Un poids qui les retient vers un jeu trop défensif ? Sauf que Matuidi n’évolue plus dans l’axe ni devant la défense depuis un moment. Matuidi joue milieu gauche, devant Motta et Verratti à Paris, et devant Schneiderlin et Pogba en Bleu. Mais le scepticisme a ses raisons : son volume de jeu est toujours aussi important et son rôle de milieu gauche est difficile à définir, car il prend plusieurs dimensions. L’une d’entre elles est la récupération, mais non plus la couverture comme il y a quatre ans : la récupération haute, agressive, au pressing, dans les pieds de l’adversaire, aux côtés de Verratti. Une autre dimension est l’élaboration, la construction du jeu. C’est ici la seule dimension dans laquelle Matuidi n’est pas un joueur de classe mondiale à son poste. Sur les phases de possession, son habileté dans les petits espaces ne fait pas encore grandir les options de décalage comme le font Verratti ou Pogba. Mais s’il construit peu, Matuidi est devenu l’un des meilleurs joueurs au monde dans une troisième dimension : la création. Non pas cette création qui part des pieds, celle de Riquelme et Totti. Mais celle qui part de la tête et du cœur : l’inspiration. Parce que Matuidi est devenu un artiste du mouvement.
Artiste à sa façon
Lancé vers l’avant, toujours en mouvement, Matuidi passe son temps à créer des lignes de passe pour ses coéquipiers. Il doit alors parfois se déplacer sur l’aile gauche pour étirer la domination, et certaines de ses actions font définitivement penser que Blaise est devenu un milieu latéral gauche. C’est dans ce sens que la comparaison avec Makelele est la plus pertinente : dans le FC Nantes champion de France de Coco Suaudeau, Makelele jouait milieu latéral droit. Toujours en mouvement, toujours aérien et en une touche de balle, le Français couvrait son côté tout en étirant le jeu vers l’avant (à lire : Retour vers le futur du jeu à la nantaise). Matuidi aurait donc connu la même évolution que Makelele, mais dans le sens inverse. Aujourd’hui, comme contre la Serbie, il doit parfois se lancer dans l’axe au-delà de la ligne formée par ses attaquants pour brouiller les pistes et étirer le jeu vers l’avant, et certaines de ses actions font alors penser qu’il est devenu un véritable avant-centre.

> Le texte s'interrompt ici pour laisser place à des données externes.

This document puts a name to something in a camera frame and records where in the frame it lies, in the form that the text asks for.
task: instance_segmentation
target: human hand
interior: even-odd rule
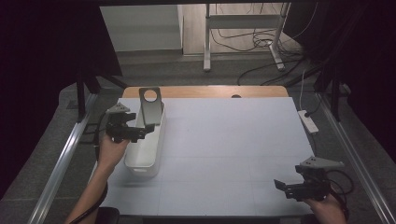
[[[115,143],[109,135],[105,134],[100,143],[97,168],[111,174],[122,159],[129,142],[129,140],[122,140],[120,143]]]
[[[304,202],[311,206],[311,210],[321,224],[347,223],[340,203],[331,194],[320,202],[313,199],[305,199]]]

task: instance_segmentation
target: wooden floor
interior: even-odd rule
[[[255,3],[255,4],[211,4],[210,14],[279,14],[282,8],[282,3]],[[200,5],[183,5],[182,8],[184,15],[184,25],[183,25],[183,52],[185,55],[202,54],[204,53],[205,44],[205,14],[206,7],[204,4]],[[253,44],[253,29],[232,29],[232,30],[217,30],[213,29],[212,35],[210,36],[210,48],[212,53],[225,53],[225,52],[247,52],[247,51],[269,51],[265,47],[266,43],[261,42],[263,47],[254,48]],[[268,34],[274,34],[275,31],[270,31]],[[241,35],[241,34],[251,34],[238,36],[233,38],[226,38],[222,36],[230,35]],[[223,47],[220,44],[230,46],[231,48]],[[259,35],[260,39],[272,39],[270,35]],[[281,42],[286,49],[301,49],[300,46],[290,40],[287,35],[282,33],[280,37]]]

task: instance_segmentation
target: white power strip
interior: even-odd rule
[[[298,111],[300,119],[303,122],[305,128],[309,131],[309,133],[317,133],[319,131],[317,125],[315,125],[314,121],[310,117],[306,118],[305,113],[305,110]]]

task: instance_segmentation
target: white tabletop
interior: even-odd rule
[[[139,110],[138,99],[120,102]],[[121,161],[102,206],[123,215],[287,217],[310,214],[274,179],[302,183],[294,166],[313,155],[289,97],[163,99],[160,172],[132,176]]]

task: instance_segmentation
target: gray carpet floor
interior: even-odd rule
[[[238,77],[247,70],[272,63],[269,54],[214,55],[212,70],[206,73],[203,71],[201,57],[182,57],[172,54],[122,54],[119,55],[119,59],[123,73],[120,79],[131,86],[236,85]],[[293,59],[285,58],[284,61],[293,61]],[[287,70],[294,64],[287,63]],[[284,79],[271,84],[281,85],[288,79],[299,76],[309,66],[311,66],[309,62],[302,63]],[[245,75],[240,83],[260,85],[282,74],[284,73],[279,73],[274,66],[269,66]],[[302,108],[308,111],[314,110],[319,103],[312,89],[315,79],[316,77],[312,76],[304,81],[301,104]],[[99,81],[103,89],[95,103],[89,123],[95,123],[100,114],[114,105],[122,95],[122,89],[114,84],[101,78]],[[288,88],[288,93],[298,109],[301,83]],[[48,129],[0,202],[0,223],[26,223],[29,219],[77,120],[76,101],[75,85],[65,88],[60,93],[59,106]],[[349,138],[388,200],[390,208],[394,210],[396,208],[395,163],[354,115],[347,104],[346,97],[340,98],[340,116]],[[323,111],[320,109],[312,115],[312,119],[320,131],[313,136],[308,134],[307,137],[316,155],[329,160],[343,161],[346,164],[343,170],[351,176],[355,184],[354,192],[347,196],[350,209],[348,223],[382,223]],[[92,136],[89,134],[81,138],[81,143],[70,162],[45,223],[63,222],[83,191],[95,162],[91,140]],[[334,178],[337,178],[337,181],[346,189],[348,188],[348,182],[345,179],[340,176],[334,176]],[[142,223],[142,218],[121,217],[120,223]],[[281,223],[299,223],[299,220],[298,218],[283,218]]]

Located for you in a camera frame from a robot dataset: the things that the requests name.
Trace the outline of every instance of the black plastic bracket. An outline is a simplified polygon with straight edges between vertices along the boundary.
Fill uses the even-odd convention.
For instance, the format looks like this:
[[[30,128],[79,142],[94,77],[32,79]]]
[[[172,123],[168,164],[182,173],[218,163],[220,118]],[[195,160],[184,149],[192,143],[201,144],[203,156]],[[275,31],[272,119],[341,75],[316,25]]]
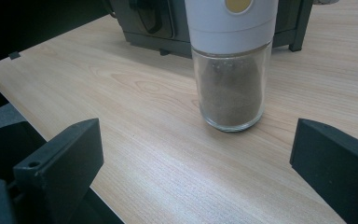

C’est une erreur de voir en Matuidi un box-to-box moderne à l’influence incontournable au cœur du jeu. Il n’est pas non plus un simple milieu relayeur permettant de lier la relance et la création. S’il fallait trouver des équivalents dans le jeu moderne, il faudrait aller chercher quelques rapprochements subtils avec les mouvements de Charles Aránguiz pour le Chili ou encore le Sami Khedira de l’Allemagne de 2010, c’est-à-dire celui que le Real Madrid n’a jamais réussi à retrouver. Des profils rarissimes, difficilement définissables. Il y a quelques semaines, Willy Sagnol soulignait les « progrès impressionnants du joueur » , mais surtout « la passion de l’homme » . Cette même passion qui le pousse à répéter ces appels que l’on croyait insensés il y a quatre ans. Une passion qui a formé et continue à former un curieux mariage entre d’une part un physique offrant la possibilité du mouvement permanent et la répétition des tentatives les plus osées, et d’autre part une inspiration pleine d’imagination, de flair et de sens du jeu. Un artiste du mouvement.